Henri IV à cheval et sa poule au pot

Dans la brume des récits, Henri IV rêve d’une poule pour tous.

Aujourd’hui, ce rêve quitte les chroniques pour atterrir dans les cuisines de chefs contemporains, qui font de la poule au pot un révélateur de terroir — bouillon compris.

Dans sa tête, la scène est nette : à la fin des guerres de Religion, un laboureur enfin assez prospère pour plonger une poule entière dans son pot le dimanche, et mesurer la paix retrouvée à ce qui mijote sur le feu.

La fameuse phrase naît plus tard, sous la plume d’un auteur qui la polit, mais ce qu’elle retient de lui ressemble bien à cette obsession-là : mesurer la paix non dans les textes, mais dans ce qui frémit à feu doux, loin des palais.

Henri imagine la main qui saisit la volaille, l’eau qui frémit, l’écumoire qui racle la surface. Il pèse aussi le coût de l’animal, le bois qu’il faudra brûler, le temps arraché aux champs. Derrière ce calcul, une intuition qui rejoint les cuisines d’aujourd’hui : choisir la bonne poule, accepter de lui offrir des heures de cuisson, ne rien perdre de ce bouillon — c’est déjà tenir une promesse politique, discrète mais tenace.

Le Béarn derrière la marmite

Henri IV naît à Pau en 1553, dans un royaume de Navarre où la poule est monnaie courante sur les tables paysannes du piémont pyrénéen. Le Sud-Ouest qu’il connaît enfant n’est pas encore une région gastronomique — c’est un territoire d’élevage, de marchés, de volailles grasses vendues vivantes. La poule au pot qu’il imagine pour ses sujets n’est pas une invention : c’est une extrapolation de ce qu’il a vu mijoter, une promesse bâtie sur un plat déjà là, déjà quotidien pour ceux qui pouvaient se le permettre. Ce que le roi ajoute, c’est l’universalité — que le dimanche de la poule appartienne à tous, pas seulement aux fermiers assez prospères pour en sacrifier une..

La poule au pot gastronomique entre en scène

Devant son piano, un chef commence par humer le bouillon avant de regarder l’assiette. La couleur, la densité, ce fin voile de gras qui tremble en surface — c’est là que la signature s’écrit, bien avant que la volaille ne soit découpée. Tout le reste découle d’une bête choisie chez un éleveur précis, de quelques légumes de saison et d’une marmite qui prend son temps.

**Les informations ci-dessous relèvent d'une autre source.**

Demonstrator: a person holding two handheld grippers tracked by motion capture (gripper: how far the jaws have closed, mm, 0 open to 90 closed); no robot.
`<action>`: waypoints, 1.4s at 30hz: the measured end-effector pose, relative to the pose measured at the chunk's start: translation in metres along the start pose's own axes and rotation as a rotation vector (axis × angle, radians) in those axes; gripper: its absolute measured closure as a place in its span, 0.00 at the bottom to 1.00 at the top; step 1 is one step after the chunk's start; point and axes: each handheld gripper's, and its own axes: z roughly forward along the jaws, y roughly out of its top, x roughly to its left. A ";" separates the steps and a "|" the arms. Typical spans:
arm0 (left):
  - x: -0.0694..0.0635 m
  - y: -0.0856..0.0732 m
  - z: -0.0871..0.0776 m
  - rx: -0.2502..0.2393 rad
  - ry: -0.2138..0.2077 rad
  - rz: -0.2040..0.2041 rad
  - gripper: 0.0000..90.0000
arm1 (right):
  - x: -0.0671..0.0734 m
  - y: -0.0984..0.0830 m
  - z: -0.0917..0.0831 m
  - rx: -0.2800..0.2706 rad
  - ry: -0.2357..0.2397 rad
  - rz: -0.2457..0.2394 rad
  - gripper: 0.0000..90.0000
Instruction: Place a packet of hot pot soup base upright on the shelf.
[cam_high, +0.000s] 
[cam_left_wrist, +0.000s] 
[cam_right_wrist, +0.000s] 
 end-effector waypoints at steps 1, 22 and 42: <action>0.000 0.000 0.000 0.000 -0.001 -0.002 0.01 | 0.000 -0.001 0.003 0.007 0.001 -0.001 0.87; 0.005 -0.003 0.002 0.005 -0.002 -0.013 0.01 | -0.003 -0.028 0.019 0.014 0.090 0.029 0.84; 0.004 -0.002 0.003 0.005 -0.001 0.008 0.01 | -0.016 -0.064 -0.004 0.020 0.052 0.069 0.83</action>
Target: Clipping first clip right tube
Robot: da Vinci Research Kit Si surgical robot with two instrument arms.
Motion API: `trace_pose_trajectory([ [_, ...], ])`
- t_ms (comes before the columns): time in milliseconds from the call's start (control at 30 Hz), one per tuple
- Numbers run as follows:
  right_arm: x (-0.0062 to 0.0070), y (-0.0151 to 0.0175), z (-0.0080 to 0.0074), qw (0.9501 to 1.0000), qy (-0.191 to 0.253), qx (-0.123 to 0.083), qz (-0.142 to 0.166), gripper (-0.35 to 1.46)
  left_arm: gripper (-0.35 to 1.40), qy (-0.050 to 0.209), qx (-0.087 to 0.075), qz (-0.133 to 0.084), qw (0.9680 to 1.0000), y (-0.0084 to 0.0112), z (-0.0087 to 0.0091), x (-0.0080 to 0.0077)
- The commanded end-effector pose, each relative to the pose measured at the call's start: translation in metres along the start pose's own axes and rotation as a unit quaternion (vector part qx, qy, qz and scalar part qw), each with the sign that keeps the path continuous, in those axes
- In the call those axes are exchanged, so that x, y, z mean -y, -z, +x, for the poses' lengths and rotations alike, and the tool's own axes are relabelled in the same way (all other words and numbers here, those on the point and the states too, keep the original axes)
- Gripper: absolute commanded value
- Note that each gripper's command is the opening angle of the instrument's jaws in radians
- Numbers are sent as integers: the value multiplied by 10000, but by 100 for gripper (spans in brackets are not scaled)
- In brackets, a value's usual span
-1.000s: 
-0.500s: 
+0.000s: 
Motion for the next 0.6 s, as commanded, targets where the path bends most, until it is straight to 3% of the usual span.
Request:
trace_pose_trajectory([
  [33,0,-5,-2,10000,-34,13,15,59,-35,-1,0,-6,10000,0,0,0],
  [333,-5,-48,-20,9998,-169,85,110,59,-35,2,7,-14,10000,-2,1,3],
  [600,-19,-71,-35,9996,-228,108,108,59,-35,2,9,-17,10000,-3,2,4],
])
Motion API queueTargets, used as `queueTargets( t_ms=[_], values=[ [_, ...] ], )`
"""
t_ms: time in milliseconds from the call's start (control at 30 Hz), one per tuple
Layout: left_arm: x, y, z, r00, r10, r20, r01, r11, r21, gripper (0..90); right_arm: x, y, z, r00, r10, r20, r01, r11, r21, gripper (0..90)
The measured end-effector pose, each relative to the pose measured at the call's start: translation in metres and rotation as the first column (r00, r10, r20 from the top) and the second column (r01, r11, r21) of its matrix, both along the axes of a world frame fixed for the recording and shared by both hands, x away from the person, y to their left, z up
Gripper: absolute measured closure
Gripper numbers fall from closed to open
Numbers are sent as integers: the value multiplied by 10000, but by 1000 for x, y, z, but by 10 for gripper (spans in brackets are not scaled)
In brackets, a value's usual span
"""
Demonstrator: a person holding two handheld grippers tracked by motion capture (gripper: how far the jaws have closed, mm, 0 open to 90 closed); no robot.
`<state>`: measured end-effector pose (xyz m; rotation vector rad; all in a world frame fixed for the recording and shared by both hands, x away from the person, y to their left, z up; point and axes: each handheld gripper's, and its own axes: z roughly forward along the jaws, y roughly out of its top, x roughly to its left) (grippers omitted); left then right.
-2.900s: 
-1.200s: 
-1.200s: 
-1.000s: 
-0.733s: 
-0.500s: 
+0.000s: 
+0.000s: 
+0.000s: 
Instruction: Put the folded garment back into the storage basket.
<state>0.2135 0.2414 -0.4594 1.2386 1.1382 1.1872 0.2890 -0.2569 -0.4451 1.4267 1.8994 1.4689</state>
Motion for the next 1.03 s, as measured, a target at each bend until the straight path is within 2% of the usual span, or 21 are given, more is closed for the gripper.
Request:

Le cahier des charges de la poule au pot traditionnelle

Avant de jouer avec la poule au pot, il faut accepter son cadre : une volaille entière, de vrais légumes, un bouillon qui commence à l’eau froide et refuse de bouillir franchement. La bête est farcie, glissée avec carottes, poireaux et céleri dans la marmite, accompagnée d’un bouquet garni et d’un oignon piqué. Le résultat attendu est précis : chair tendre qui se tient, farce fondante, bouillon doré et limpide. C’est cette exigence que les chefs d’aujourd’hui héritent — et c’est à l’intérieur d’elle qu’ils signent.

D’Henri IV aux cuisines d’aujourd’hui

Dans les cuisines contemporaines, la poule au pot se réinvente par les détails. Le bouillon revient au premier plan : goût concentré, transparence travaillée, servi en tasse à table — c’est souvent là que les signatures divergent. La volaille suit : suprêmes pochés, cuisses confites, peau rendue croustillante plutôt que noyée dans le bouillon. Les légumes quittent leur rôle de garniture : poireaux brûlés, racines glacées qui tiennent le bouillon en respect et pickles qui tranchent sur la rondeur de la volaille.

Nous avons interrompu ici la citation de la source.